When The Levee Breaks." Overall, he was most faithful to the original Led Zeppelin songs, going so far as to even translate John Bonham's drumming to orchestral percussion. His rendition of "Levee" really made me appreciate all the subtle nuance of the original song.

Then there's the U2 songs. After getting the Led Zeppelin and Pink Floyd songs in the late 1990s, I was on a big symphonic rock kick and I picked up a lot of symphonic rock albums, including this one and one from Genesis. Both paled drastically in comparison to Jaz Coleman's albums, and you'll be able to see why. Genesis was the better of the two. Although it contained many of the same flaws, they weren't nearly as prominent in the mix like sonic icepicks shooting into your eardrums.
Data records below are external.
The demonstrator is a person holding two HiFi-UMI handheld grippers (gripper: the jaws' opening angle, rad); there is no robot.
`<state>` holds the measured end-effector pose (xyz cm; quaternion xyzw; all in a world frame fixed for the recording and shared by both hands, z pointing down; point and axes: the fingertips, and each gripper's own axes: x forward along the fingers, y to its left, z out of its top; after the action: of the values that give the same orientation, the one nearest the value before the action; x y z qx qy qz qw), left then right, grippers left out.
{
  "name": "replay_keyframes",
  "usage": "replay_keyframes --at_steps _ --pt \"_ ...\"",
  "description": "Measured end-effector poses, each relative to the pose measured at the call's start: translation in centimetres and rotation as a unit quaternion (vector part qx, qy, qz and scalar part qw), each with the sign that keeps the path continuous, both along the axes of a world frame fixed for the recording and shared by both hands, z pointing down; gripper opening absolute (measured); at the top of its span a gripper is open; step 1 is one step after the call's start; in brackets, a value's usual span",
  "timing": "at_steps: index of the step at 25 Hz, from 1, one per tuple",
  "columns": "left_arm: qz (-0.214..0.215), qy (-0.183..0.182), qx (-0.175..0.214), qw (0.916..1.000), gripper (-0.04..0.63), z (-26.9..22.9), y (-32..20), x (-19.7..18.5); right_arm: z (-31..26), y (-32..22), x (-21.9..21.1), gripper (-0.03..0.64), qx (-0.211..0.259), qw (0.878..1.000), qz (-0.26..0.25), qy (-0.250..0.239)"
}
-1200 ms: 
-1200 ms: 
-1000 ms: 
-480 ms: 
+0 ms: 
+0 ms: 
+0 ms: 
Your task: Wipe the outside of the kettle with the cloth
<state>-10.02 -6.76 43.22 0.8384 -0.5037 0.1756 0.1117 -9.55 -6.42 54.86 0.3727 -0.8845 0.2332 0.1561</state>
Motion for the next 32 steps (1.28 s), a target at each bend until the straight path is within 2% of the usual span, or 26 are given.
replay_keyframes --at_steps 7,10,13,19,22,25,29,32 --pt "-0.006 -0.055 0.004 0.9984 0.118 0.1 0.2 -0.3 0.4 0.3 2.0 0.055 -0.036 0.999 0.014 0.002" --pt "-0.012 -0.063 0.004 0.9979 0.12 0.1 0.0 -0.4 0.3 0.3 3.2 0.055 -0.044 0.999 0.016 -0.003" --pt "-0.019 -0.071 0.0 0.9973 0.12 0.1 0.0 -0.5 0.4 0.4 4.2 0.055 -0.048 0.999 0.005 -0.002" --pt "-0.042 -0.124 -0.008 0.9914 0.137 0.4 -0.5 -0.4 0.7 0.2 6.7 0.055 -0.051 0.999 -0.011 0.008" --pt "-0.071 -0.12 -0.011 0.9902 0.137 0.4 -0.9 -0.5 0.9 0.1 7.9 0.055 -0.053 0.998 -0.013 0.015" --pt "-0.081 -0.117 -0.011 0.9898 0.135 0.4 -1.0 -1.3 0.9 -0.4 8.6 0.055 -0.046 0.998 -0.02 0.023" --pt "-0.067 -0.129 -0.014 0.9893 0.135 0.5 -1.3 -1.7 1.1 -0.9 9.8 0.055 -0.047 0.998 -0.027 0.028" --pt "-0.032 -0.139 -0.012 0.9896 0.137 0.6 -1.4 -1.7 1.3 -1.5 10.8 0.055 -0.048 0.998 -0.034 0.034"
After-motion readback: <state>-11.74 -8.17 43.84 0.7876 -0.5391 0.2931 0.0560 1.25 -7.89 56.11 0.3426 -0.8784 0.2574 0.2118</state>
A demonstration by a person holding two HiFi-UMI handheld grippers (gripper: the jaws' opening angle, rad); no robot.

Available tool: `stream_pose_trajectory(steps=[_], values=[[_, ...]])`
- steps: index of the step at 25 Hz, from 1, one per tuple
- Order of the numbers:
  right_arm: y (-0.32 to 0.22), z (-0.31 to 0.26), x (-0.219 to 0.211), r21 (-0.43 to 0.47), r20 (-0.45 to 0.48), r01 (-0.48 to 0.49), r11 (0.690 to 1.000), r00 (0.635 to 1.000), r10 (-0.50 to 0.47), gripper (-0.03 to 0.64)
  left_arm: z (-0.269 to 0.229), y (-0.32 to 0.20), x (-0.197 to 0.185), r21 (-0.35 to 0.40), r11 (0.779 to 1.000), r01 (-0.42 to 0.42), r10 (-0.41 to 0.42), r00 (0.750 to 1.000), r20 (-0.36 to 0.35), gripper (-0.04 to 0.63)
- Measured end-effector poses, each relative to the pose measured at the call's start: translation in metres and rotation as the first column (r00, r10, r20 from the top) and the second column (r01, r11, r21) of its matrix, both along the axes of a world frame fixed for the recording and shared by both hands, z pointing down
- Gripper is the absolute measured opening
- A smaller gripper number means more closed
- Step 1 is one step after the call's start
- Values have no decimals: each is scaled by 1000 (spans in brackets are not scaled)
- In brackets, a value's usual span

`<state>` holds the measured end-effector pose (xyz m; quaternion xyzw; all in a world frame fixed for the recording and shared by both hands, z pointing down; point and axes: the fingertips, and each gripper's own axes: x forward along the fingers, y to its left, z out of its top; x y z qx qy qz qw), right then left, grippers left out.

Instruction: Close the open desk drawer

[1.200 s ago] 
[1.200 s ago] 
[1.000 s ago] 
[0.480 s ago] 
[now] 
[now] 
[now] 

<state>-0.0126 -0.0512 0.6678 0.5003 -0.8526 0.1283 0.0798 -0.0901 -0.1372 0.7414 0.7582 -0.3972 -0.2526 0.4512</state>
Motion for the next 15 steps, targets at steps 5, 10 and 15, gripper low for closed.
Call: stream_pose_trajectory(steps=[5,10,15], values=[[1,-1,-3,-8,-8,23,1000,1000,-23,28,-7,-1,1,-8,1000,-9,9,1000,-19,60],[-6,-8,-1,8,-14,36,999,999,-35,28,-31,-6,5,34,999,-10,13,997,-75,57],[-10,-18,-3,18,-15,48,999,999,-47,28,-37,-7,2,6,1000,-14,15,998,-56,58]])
Pride" might have well just been an instrumental version of the original. Almost nothing was changed, just embellished a little, and the vocals were redone with brass and shrill violin. (Not that violin is shrill. It's one of my favorite instruments when done properly, but this was done in no sense of the word.)

When I saw "
Even Better Than The Real Thing" in the tracklisting, I immediately thought of how powerful the opening guitar riff would sound performed with a full strings section. However, apparently the composer figured that would take too much time to arrange and instead had it performed using the most irritatingly high-pitched keyboards to ever make a person's ears bleed. Then the horns come in. Oh God, the horns. I never want to hear again.

I Still Haven't Found What I'm Looking For" What the fuck is this Kenny G shit?! Save this for the Slow Jazz Tribute to U2, surely soon to be released from Vitamin Records. Do not include it on a symphonic rock compilation because it is not symphonic and barely rock.